Question is…how do I know the straight edge is flat? If it were a Veritas, I'd trust it. But being a cheaper version, and the fact that all the plane soles were not particular close to flat according to this straight edge…how do I know for sure? I'd like to be more confident it's flat before I spend a week fettling my newly discovered non-flat Stanley #8!

Does anyone have any trick/tips so I can settle my mind and have a real reference edge finally?

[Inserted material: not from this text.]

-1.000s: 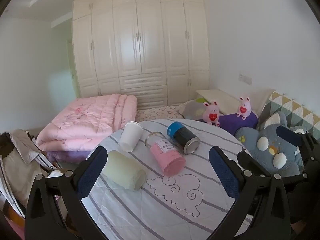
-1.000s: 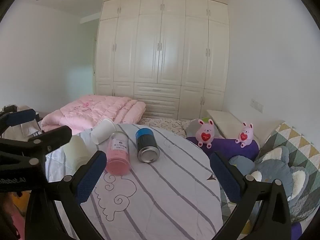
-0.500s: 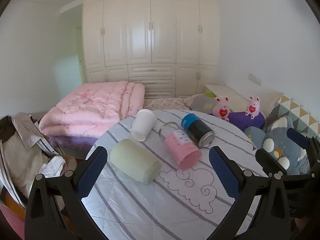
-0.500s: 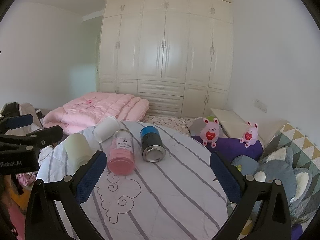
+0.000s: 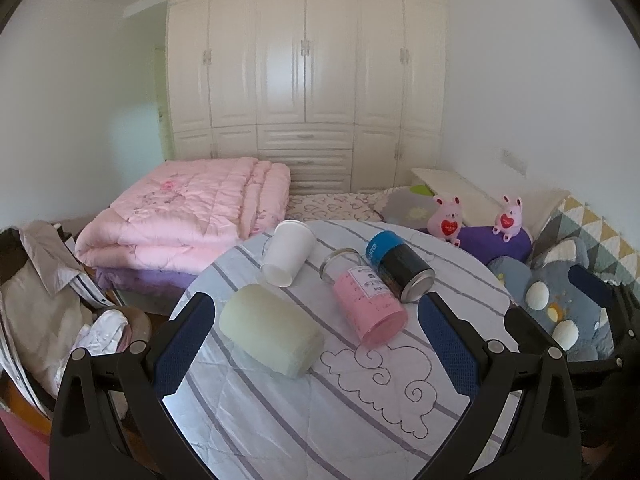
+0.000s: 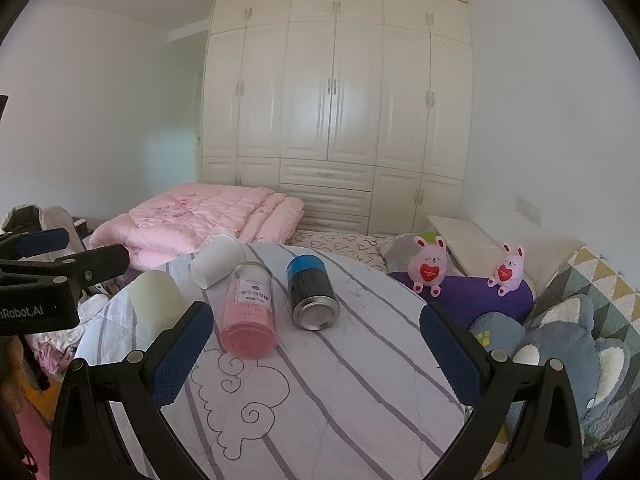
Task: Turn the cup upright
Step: 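Reach the left gripper toward the upside-down white paper cup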
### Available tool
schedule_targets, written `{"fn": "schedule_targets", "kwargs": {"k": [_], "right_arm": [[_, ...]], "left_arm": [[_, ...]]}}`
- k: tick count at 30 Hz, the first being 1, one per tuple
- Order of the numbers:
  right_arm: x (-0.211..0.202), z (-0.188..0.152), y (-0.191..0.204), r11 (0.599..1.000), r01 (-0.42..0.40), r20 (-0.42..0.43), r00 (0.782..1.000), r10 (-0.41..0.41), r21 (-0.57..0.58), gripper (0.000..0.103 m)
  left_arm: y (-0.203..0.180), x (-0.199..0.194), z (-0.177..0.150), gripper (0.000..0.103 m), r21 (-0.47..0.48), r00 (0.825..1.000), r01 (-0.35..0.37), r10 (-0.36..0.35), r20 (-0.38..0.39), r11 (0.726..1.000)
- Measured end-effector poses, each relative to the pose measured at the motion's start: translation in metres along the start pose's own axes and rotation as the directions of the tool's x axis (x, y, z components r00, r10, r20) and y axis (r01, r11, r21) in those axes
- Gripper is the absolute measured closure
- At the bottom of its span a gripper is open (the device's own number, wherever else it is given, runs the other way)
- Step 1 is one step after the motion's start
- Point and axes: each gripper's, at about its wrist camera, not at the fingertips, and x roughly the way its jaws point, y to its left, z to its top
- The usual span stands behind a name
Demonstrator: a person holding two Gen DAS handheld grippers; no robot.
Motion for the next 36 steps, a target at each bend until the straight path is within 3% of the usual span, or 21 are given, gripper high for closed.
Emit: {"fn": "schedule_targets", "kwargs": {"k": [7,17,23,36], "right_arm": [[0.009,0.006,-0.001,1.0,0.001,0.003,1.0,-0.001,0.013,0.0],[0.055,0.029,0.004,1.0,0.003,-0.028,1.0,-0.002,0.023,0.0],[0.074,0.044,0.003,0.999,0.012,-0.01,1.0,-0.011,0.034,0.0],[0.109,0.053,0.0,0.999,0.03,-0.025,0.999,-0.028,0.045,0.0]], "left_arm": [[-0.001,0.016,0.01,0.0,0.034,0.999,-0.008,0.009,-0.033,0.999],[0.009,0.054,0.035,0.0,0.086,0.997,-0.043,0.048,-0.054,0.995],[0.016,0.074,0.05,0.0,0.063,1.0,-0.005,0.006,-0.013,0.998],[0.025,0.114,0.065,0.0,0.071,0.999,0.015,-0.012,-0.038,0.997]]}}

The best I can think of is picking up a new piece of float glass and checking the straight edge with that.

Any ideas would be greatly appreciated!

http://www.garrettwade.com/lightweight-aluminum-straightedges/p/36A01.04/


----------



## NBeener (Sep 16, 2009)

Can you

- lay it on a sheet of plywood

- draw a straight line with it

- flip it 180 degrees in the other direction

- draw a line *extremely close to* the other line

They should be exactly parallel, over their entire run-never diverging, converging, or crossing.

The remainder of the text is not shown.